Produce a word-for-word copy of the listing below without its pictures.

## Data segment
============
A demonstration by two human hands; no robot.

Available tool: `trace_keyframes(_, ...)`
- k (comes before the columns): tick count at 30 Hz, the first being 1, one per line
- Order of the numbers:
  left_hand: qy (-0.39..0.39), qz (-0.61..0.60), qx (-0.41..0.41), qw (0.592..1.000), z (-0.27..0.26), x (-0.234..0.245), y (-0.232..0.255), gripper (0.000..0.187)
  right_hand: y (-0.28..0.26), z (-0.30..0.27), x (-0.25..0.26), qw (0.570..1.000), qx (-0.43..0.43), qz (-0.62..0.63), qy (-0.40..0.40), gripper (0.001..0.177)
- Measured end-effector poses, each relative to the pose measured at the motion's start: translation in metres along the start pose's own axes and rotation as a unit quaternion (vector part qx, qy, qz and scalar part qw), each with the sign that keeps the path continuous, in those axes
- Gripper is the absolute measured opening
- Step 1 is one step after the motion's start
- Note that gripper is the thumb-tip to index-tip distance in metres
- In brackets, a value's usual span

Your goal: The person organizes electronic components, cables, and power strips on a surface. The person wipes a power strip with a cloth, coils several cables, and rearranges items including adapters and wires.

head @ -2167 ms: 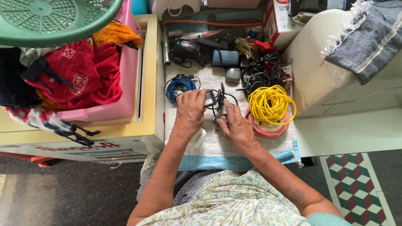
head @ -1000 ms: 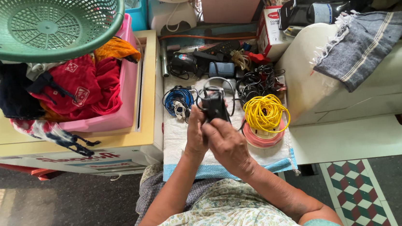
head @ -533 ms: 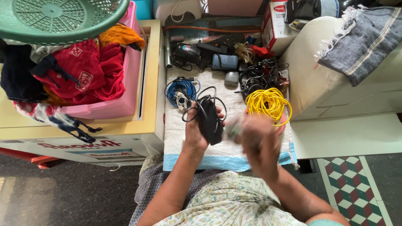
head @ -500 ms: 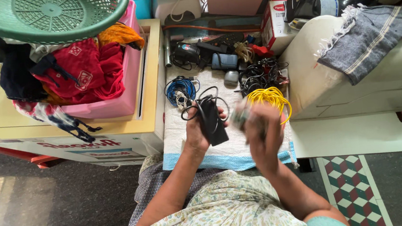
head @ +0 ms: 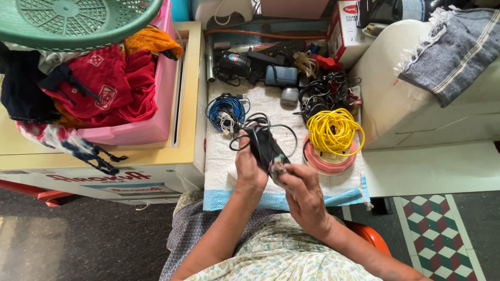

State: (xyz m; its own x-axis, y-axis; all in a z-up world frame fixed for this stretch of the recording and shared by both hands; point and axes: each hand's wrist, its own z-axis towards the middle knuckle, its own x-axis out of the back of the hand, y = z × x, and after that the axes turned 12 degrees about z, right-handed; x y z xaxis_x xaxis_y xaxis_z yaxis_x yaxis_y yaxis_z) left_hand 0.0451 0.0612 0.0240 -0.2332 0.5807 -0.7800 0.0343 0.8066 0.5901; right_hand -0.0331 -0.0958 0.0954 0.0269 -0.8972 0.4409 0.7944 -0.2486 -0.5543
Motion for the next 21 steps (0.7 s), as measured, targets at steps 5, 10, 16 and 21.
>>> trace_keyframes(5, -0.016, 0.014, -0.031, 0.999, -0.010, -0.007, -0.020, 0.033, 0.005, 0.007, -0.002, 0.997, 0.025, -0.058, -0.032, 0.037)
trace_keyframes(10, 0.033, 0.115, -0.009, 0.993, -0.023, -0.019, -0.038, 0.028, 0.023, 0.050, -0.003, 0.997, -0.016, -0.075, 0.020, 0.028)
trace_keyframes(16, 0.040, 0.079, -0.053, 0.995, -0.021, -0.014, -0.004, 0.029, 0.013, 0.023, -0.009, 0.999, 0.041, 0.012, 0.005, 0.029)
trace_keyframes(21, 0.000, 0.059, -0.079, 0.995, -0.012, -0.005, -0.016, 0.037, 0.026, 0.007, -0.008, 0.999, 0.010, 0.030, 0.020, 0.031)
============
## Reply to the task
A demonstration by two human hands; no robot.

Available tool: `trace_keyframes(_, ...)`
- k (comes before the columns): tick count at 30 Hz, the first being 1, one per line
- Order of the numbers:
  left_hand: qy (-0.39..0.39), qz (-0.61..0.60), qx (-0.41..0.41), qw (0.592..1.000), z (-0.27..0.26), x (-0.234..0.245), y (-0.232..0.255), gripper (0.000..0.187)
  right_hand: y (-0.28..0.26), z (-0.30..0.27), x (-0.25..0.26), qw (0.570..1.000), qx (-0.43..0.43), qz (-0.62..0.63), qy (-0.40..0.40), gripper (0.001..0.177)
- Measured end-effector poses, each relative to the pose measured at the motion's start: translation in metres along the start pose's own axes and rotation as a unit quaternion (vector part qx, qy, qz and scalar part qw), each with the sign that keeps the path continuous, in those axes
- Gripper is the absolute measured opening
- Step 1 is one step after the motion's start
- Note that gripper is the thumb-tip to index-tip distance in metres
- In brackets, a value's usual span

Your goal: The person organizes electronic components, cables, and power strips on a surface. The person wipes a power strip with a cloth, coils several cables, and rearranges items including adapters and wires.

head @ -2167 ms: 
head @ -1000 ms: 
head @ -533 ms: 
head @ -500 ms: 
head @ +0 ms: 

State: (xyz m; its own x-axis, y-axis; all in a z-up world frame fixed for this stretch of the recording and shared by both hands; point and axes: each hand's wrist, its own z-axis towards the middle knuckle, its own x-axis out of the back of the hand, y = z × x, and after that the axes turned 12 degrees about z, right-handed; x y z xaxis_x xaxis_y xaxis_z yaxis_x yaxis_y yaxis_z) left_hand 0.0451 0.0612 0.0240 -0.2332 0.5807 -0.7800 0.0343 0.8066 0.5901; right_hand -0.0331 -0.0958 0.0954 0.0269 -0.8972 0.4409 0.7944 -0.2486 -0.5543
Motion for the next 21 steps (0.7 s), as measured, targets at steps 5, 10, 16 and 21.
>>> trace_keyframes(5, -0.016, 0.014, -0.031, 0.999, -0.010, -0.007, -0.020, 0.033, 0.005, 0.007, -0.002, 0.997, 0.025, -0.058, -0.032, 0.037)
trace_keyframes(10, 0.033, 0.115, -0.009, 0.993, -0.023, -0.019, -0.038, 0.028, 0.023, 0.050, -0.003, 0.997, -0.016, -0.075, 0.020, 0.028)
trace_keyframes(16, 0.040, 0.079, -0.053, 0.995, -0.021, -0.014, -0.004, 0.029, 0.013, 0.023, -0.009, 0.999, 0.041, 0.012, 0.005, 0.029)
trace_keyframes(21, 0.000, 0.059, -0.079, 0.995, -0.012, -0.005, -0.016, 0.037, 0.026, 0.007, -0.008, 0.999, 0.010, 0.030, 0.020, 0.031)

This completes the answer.